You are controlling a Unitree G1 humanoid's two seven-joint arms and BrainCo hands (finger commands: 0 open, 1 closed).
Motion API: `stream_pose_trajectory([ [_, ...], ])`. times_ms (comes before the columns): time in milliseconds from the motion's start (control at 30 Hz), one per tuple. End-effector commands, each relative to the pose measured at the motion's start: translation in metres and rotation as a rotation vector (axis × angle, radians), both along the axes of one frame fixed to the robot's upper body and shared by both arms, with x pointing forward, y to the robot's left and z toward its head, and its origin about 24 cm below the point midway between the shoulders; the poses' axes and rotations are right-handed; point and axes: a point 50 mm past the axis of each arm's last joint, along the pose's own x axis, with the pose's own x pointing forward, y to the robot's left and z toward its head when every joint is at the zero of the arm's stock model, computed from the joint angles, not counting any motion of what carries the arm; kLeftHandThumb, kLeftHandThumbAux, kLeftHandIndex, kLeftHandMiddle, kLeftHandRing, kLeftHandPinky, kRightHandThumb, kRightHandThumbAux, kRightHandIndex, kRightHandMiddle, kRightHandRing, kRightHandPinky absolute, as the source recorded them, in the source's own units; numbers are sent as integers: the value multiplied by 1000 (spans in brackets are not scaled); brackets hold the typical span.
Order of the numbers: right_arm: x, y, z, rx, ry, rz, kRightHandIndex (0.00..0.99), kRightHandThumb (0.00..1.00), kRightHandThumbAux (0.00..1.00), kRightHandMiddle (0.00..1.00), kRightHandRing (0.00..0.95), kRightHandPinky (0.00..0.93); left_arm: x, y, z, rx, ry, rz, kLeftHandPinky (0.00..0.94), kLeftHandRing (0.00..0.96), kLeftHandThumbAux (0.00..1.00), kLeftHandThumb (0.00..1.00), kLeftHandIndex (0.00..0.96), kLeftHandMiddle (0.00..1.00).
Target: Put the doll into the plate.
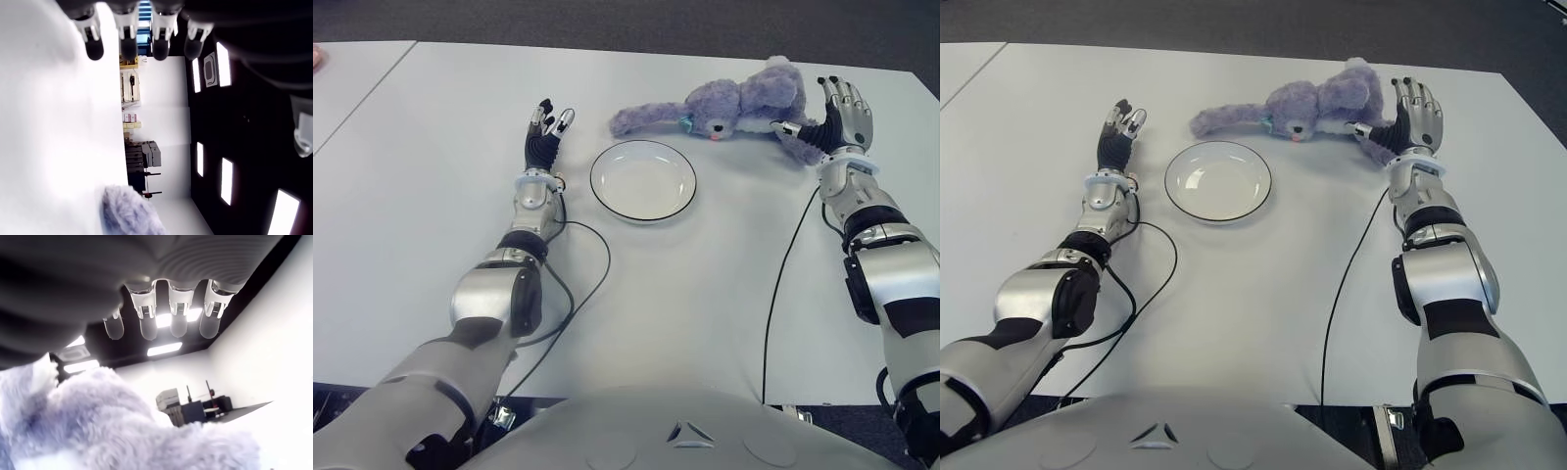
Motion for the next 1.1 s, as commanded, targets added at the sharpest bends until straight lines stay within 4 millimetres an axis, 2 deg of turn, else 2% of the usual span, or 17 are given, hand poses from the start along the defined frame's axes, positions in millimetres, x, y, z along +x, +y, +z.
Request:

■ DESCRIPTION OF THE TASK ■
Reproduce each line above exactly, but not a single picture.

■ SOLUTION TO THIS EXERCISE ■
You are controlling a Unitree G1 humanoid's two seven-joint arms and BrainCo hands (finger commands: 0 open, 1 closed).
Motion API: `stream_pose_trajectory([ [_, ...], ])`. times_ms (comes before the columns): time in milliseconds from the motion's start (control at 30 Hz), one per tuple. End-effector commands, each relative to the pose measured at the motion's start: translation in metres and rotation as a rotation vector (axis × angle, radians), both along the axes of one frame fixed to the robot's upper body and shared by both arms, with x pointing forward, y to the robot's left and z toward its head, and its origin about 24 cm below the point midway between the shoulders; the poses' axes and rotations are right-handed; point and axes: a point 50 mm past the axis of each arm's last joint, along the pose's own x axis, with the pose's own x pointing forward, y to the robot's left and z toward its head when every joint is at the zero of the arm's stock model, computed from the joint angles, not counting any motion of what carries the arm; kLeftHandThumb, kLeftHandThumbAux, kLeftHandIndex, kLeftHandMiddle, kLeftHandRing, kLeftHandPinky, kRightHandThumb, kRightHandThumbAux, kRightHandIndex, kRightHandMiddle, kRightHandRing, kRightHandPinky absolute, as the source recorded them, in the source's own units; numbers are sent as integers: the value multiplied by 1000 (spans in brackets are not scaled); brackets hold the typical span.
Order of the numbers: right_arm: x, y, z, rx, ry, rz, kRightHandIndex (0.00..0.99), kRightHandThumb (0.00..1.00), kRightHandThumbAux (0.00..1.00), kRightHandMiddle (0.00..1.00), kRightHandRing (0.00..0.95), kRightHandPinky (0.00..0.93); left_arm: x, y, z, rx, ry, rz, kLeftHandPinky (0.00..0.94), kLeftHandRing (0.00..0.96), kLeftHandThumbAux (0.00..1.00), kLeftHandThumb (0.00..1.00), kLeftHandIndex (0.00..0.96), kLeftHandMiddle (0.00..1.00).
Target: Put the doll into the plate.
Motion for the next 1.1 s, as commanded, targets added at the sharpest bends until straight lines stay within 4 millimetres an axis, 2 deg of turn, else 2% of the usual span, or 17 are given, hand poses from the start along the defined frame's axes, positions in millimetres, x, y, z along +x, +y, +z.
Request:

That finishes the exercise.